### HOW TO COMPLETE THIS TASK
In the material below, find the line with "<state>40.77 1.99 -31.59" and the line with "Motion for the", then output those two lines and every line between them, exactly.

▼▼▼

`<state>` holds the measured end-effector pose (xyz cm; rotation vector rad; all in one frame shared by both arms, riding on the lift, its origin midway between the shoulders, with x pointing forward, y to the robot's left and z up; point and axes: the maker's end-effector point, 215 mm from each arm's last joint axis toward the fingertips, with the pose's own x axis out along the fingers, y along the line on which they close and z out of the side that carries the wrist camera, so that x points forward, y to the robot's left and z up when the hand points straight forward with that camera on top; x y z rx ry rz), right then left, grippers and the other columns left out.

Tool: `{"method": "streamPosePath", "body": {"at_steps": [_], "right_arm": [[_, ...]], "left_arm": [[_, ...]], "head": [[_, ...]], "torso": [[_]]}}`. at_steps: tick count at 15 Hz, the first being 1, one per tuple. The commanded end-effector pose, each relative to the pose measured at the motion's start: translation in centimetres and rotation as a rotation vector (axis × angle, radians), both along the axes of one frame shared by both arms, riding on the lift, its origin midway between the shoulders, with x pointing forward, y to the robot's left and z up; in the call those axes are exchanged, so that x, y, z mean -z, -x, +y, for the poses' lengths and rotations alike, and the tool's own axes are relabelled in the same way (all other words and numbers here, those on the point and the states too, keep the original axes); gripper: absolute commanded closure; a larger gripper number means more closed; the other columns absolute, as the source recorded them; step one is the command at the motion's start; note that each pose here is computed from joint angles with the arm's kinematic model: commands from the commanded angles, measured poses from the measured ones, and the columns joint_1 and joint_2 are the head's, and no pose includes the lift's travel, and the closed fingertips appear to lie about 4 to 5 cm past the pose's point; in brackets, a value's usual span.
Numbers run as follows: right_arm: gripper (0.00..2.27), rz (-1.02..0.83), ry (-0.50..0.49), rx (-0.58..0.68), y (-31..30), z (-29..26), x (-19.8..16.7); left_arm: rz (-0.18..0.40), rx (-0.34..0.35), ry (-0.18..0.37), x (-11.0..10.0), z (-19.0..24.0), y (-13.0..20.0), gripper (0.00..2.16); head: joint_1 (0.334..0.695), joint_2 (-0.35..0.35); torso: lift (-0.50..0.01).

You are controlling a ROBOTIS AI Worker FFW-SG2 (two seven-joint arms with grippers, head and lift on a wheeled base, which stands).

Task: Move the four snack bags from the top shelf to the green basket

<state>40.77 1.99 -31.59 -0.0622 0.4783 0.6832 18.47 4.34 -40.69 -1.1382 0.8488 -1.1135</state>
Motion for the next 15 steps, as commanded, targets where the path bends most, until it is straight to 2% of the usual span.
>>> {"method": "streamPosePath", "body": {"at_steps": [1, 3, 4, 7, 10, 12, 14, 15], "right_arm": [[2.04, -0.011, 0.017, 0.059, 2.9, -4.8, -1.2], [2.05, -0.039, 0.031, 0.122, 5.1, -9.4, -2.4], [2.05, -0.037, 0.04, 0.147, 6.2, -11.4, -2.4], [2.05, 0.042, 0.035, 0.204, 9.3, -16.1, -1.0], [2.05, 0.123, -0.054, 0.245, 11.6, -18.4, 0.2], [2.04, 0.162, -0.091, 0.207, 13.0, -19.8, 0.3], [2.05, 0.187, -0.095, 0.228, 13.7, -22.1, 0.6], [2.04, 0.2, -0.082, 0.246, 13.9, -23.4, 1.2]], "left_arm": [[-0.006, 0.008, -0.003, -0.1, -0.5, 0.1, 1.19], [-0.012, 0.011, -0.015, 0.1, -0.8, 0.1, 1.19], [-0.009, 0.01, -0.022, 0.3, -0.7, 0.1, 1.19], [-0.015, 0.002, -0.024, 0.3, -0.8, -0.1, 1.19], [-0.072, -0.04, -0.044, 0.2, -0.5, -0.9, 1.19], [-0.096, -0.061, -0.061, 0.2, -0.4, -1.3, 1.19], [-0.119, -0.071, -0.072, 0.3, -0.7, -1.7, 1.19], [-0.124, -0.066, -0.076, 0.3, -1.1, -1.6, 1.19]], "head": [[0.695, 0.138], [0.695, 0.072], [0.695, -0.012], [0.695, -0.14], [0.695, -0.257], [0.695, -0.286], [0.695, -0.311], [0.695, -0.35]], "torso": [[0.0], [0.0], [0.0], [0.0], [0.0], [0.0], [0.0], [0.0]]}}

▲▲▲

### YOUR SOLUTION
<state>40.77 1.99 -31.59 -0.0622 0.4783 0.6832 18.47 4.34 -40.69 -1.1382 0.8488 -1.1135</state>
Motion for the next 15 steps, as commanded, targets where the path bends most, until it is straight to 2% of the usual span.

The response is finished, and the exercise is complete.